* _WHAT NEEDS TO BE DONE_
All of the data below should be printed again word for word, pictures excluded.

* _DATA EXCERPT_
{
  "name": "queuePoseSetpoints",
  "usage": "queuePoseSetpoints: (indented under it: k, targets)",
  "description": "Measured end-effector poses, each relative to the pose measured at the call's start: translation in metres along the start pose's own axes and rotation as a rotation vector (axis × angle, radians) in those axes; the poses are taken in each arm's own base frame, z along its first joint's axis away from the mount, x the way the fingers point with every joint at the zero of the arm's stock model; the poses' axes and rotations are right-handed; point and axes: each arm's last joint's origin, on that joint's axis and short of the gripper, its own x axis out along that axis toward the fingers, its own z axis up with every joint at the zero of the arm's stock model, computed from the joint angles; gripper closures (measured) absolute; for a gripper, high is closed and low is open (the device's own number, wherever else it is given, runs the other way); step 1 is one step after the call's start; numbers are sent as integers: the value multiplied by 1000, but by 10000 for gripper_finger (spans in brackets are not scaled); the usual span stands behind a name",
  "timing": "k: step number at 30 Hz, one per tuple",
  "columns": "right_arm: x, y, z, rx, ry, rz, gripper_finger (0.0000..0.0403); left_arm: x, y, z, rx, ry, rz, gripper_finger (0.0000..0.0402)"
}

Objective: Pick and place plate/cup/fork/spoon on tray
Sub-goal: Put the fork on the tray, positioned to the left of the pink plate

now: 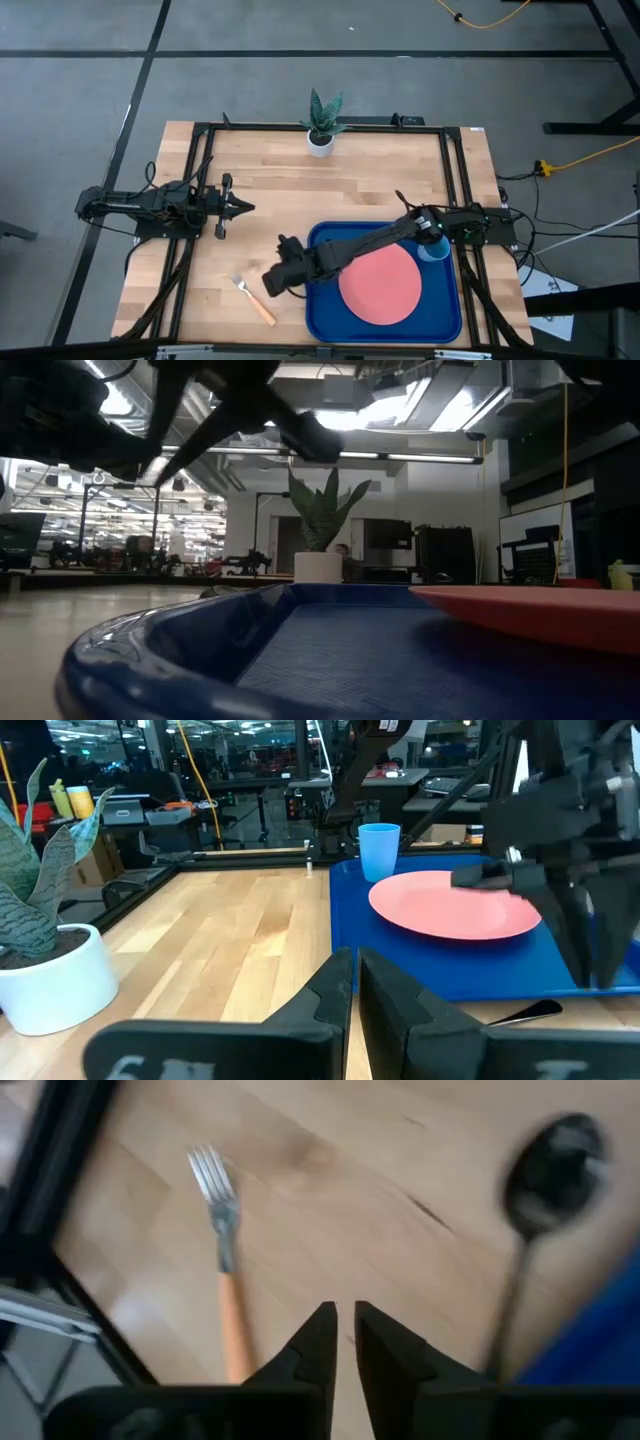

* _OUTPUT BELOW_
{
  "name": "queuePoseSetpoints",
  "usage": "queuePoseSetpoints: (indented under it: k, targets)",
  "description": "Measured end-effector poses, each relative to the pose measured at the call's start: translation in metres along the start pose's own axes and rotation as a rotation vector (axis × angle, radians) in those axes; the poses are taken in each arm's own base frame, z along its first joint's axis away from the mount, x the way the fingers point with every joint at the zero of the arm's stock model; the poses' axes and rotations are right-handed; point and axes: each arm's last joint's origin, on that joint's axis and short of the gripper, its own x axis out along that axis toward the fingers, its own z axis up with every joint at the zero of the arm's stock model, computed from the joint angles; gripper closures (measured) absolute; for a gripper, high is closed and low is open (the device's own number, wherever else it is given, runs the other way); step 1 is one step after the call's start; numbers are sent as integers: the value multiplied by 1000, but by 10000 for gripper_finger (spans in brackets are not scaled); the usual span stands behind a name",
  "timing": "k: step number at 30 Hz, one per tuple",
  "columns": "right_arm: x, y, z, rx, ry, rz, gripper_finger (0.0000..0.0403); left_arm: x, y, z, rx, ry, rz, gripper_finger (0.0000..0.0402)"
}

Objective: Pick and place plate/cup/fork/spoon on tray
Sub-goal: Put the fork on the tray, positioned to the left of the pink plate

now: 

There's nothing left to add to the output.